## Your task
Copy, please, the line with "Note to the class: indicate the brown potato" and each line that follows it through the end of the data below, exactly as given and without pictures.

═══ Material supplied ═══

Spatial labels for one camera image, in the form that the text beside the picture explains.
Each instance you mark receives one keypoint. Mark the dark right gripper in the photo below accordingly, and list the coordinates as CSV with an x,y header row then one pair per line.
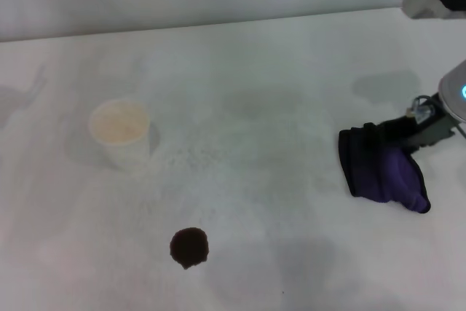
x,y
431,129

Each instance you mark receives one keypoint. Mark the purple rag with black trim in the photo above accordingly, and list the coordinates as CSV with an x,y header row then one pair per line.
x,y
378,172

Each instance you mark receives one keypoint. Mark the white paper cup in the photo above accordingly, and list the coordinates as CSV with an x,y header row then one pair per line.
x,y
122,132

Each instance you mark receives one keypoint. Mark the black water stain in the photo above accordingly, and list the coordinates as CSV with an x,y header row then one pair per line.
x,y
189,247

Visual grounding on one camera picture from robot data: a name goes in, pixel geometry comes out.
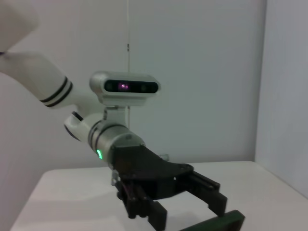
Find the green glasses case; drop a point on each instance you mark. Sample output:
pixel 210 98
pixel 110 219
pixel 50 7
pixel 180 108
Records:
pixel 223 222

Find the small clear left gripper knob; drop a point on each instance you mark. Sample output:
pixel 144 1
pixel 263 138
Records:
pixel 164 157

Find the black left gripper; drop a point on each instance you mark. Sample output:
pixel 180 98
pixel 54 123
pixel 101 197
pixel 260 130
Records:
pixel 149 173

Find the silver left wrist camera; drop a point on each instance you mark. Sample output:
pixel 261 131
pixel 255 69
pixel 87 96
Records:
pixel 125 86

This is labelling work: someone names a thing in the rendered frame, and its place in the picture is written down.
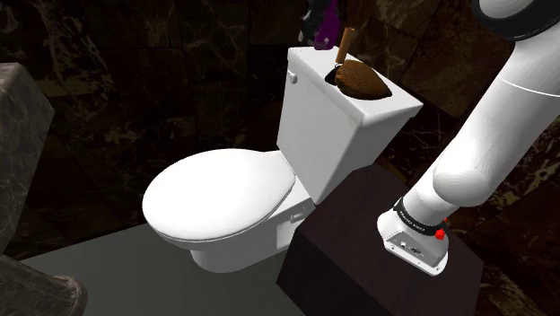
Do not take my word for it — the purple bottle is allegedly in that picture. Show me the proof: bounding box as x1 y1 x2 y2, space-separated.
313 0 339 51

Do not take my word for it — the brown wooden brush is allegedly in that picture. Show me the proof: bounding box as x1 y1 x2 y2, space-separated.
325 27 393 101

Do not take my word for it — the white toilet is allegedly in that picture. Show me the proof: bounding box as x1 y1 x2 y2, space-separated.
142 45 424 275

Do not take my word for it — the dark robot stand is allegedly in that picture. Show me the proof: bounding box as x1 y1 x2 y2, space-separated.
276 163 485 316

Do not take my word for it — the grey marble fixture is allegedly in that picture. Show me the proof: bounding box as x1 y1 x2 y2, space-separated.
0 62 89 316

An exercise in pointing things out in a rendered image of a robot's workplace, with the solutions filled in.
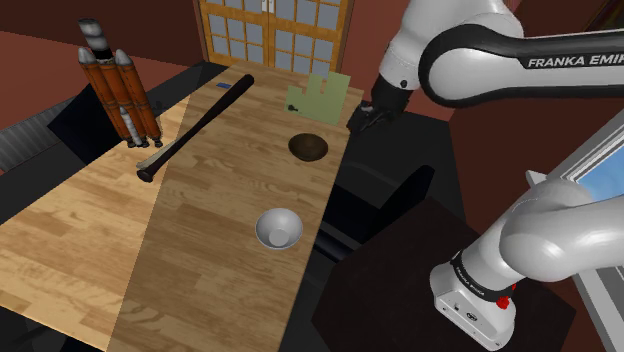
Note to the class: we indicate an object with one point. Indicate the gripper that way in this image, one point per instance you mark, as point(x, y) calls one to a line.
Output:
point(387, 97)

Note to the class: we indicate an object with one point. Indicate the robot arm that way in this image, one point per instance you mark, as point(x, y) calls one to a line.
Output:
point(487, 63)

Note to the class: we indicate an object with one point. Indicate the green flat notched card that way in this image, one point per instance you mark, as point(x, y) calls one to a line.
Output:
point(319, 102)

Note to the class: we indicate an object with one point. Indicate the dark brown bowl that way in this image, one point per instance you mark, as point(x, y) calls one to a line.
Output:
point(307, 146)

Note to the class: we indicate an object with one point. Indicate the small black object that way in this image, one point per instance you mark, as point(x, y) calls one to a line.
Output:
point(292, 108)

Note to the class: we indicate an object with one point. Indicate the wooden door with glass panes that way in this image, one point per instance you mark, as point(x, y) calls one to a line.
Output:
point(273, 34)

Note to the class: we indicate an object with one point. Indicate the small blue object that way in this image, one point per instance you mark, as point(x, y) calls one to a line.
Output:
point(224, 85)

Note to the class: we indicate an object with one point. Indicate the grey bowl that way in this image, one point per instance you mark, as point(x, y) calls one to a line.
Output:
point(279, 228)

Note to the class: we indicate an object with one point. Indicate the black baseball bat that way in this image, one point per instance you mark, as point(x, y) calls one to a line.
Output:
point(204, 119)

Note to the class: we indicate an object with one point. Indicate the wooden table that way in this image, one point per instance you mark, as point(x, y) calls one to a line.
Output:
point(219, 204)

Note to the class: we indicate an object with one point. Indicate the white framed window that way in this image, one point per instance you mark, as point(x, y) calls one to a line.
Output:
point(600, 171)

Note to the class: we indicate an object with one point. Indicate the orange rocket model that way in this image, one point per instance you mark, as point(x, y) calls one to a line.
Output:
point(122, 92)

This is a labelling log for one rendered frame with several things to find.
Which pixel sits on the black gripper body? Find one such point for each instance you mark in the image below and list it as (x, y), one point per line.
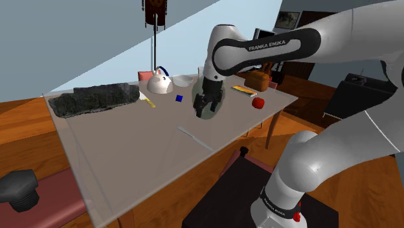
(212, 88)

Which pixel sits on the thin floor lamp pole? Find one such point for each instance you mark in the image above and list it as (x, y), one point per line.
(154, 47)

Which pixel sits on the dark wooden desk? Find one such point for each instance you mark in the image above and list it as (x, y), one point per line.
(300, 91)

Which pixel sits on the grey table with wooden legs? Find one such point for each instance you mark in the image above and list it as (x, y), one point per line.
(132, 148)

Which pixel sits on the red chair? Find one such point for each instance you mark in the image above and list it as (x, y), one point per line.
(144, 75)
(56, 202)

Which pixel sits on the blue cube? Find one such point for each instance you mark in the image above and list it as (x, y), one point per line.
(179, 98)

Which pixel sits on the grey knife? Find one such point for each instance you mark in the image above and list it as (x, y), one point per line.
(194, 138)

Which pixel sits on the orange and yellow flat box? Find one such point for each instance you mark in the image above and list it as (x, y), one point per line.
(244, 91)

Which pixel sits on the small black knob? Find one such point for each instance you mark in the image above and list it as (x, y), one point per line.
(244, 151)

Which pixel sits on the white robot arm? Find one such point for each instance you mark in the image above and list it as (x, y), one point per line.
(341, 148)

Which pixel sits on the dark robot stand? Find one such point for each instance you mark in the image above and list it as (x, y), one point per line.
(230, 199)

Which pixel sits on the large black hexagonal knob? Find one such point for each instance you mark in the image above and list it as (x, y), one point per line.
(19, 189)

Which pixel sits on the white bowl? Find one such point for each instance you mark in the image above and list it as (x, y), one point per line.
(182, 81)

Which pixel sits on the grey monitor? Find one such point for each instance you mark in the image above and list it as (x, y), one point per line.
(263, 33)

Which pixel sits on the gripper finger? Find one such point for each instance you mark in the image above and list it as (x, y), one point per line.
(199, 107)
(215, 104)

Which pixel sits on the dark red wall clock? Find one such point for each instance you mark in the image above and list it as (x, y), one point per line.
(155, 14)

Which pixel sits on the dark grey rough long slab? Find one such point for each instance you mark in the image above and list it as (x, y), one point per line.
(94, 99)

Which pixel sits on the red apple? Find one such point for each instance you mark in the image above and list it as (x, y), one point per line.
(258, 103)

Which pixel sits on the framed wall picture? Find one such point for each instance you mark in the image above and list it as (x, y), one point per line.
(286, 20)

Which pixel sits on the black armchair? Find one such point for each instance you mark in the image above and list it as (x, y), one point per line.
(353, 98)

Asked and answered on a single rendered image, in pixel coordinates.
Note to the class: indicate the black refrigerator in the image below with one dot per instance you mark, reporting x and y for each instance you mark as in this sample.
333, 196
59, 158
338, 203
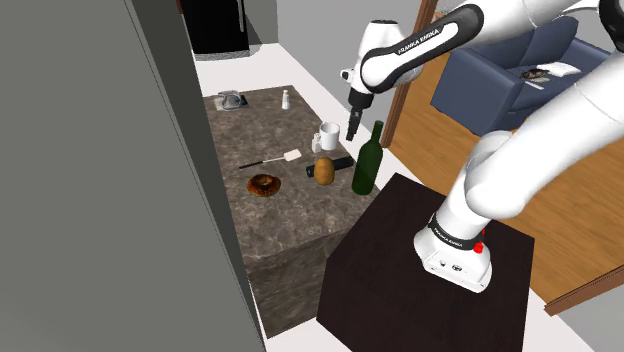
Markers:
214, 24

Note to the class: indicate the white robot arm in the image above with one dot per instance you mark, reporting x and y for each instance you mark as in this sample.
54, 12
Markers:
512, 166

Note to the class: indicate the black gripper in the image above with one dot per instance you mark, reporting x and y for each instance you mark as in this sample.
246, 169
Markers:
356, 113

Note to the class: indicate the white mug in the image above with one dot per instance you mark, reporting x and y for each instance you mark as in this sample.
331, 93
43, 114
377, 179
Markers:
329, 136

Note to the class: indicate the tall white shaker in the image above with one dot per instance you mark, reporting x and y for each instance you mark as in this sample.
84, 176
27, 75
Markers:
285, 100

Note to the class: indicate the brown bagel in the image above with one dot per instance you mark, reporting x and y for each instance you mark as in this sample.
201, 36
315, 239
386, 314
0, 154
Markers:
264, 185

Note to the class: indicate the blue sofa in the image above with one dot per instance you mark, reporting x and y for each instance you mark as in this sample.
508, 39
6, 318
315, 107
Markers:
492, 90

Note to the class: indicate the brown marble counter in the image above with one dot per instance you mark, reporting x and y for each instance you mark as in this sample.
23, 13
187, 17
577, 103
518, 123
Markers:
282, 219

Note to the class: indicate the brown potato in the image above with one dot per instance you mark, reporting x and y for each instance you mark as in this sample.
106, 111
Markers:
324, 171

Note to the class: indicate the green glass bottle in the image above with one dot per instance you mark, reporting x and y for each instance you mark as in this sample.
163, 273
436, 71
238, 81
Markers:
367, 163

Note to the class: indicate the dark brown robot stand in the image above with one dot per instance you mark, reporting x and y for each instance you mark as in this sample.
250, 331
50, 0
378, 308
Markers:
385, 292

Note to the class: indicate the small white shaker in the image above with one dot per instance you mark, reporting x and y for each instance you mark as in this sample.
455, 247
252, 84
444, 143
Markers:
316, 144

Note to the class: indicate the brown wooden door frame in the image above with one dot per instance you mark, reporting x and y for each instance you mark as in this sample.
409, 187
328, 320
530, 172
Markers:
407, 78

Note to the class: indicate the black cylinder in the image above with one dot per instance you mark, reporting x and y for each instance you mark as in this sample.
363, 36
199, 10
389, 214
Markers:
343, 163

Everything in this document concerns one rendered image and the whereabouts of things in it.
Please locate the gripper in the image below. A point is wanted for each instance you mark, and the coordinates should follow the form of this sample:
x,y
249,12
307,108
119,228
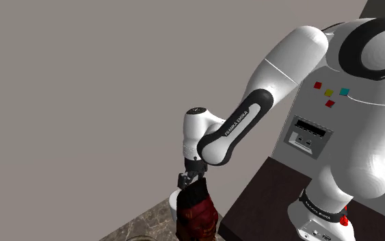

═══

## Exercise output
Note to the class: indicate the brown potato in the image above with one dot per instance you mark, reporting x and y for each instance you mark as in this sample.
106, 111
Markers:
324, 171

Note to the class: indicate the green glass bottle in the image above with one dot per instance you mark, reporting x and y for each instance you mark as in this sample.
163, 273
436, 71
238, 81
Markers:
367, 163

Note to the class: indicate the dark brown robot stand in the image above with one dot per instance you mark, reporting x and y for each instance you mark as in this sample.
250, 331
50, 0
378, 308
Markers:
385, 292

Note to the class: indicate the small white shaker in the image above with one dot per instance you mark, reporting x and y for each instance you mark as in this sample.
455, 247
252, 84
444, 143
Markers:
316, 144

Note to the class: indicate the brown wooden door frame in the image above with one dot per instance you mark, reporting x and y for each instance you mark as in this sample.
409, 187
328, 320
530, 172
Markers:
407, 78

Note to the class: indicate the black cylinder in the image above with one dot per instance you mark, reporting x and y for each instance you mark as in this sample.
363, 36
199, 10
389, 214
Markers:
343, 163

Everything in this document concerns one rendered image and the whereabouts of things in it.
Please locate the gripper in the image below. A point is wanted for each instance you mark, and the coordinates should follow the form of this sample:
x,y
249,12
307,108
119,228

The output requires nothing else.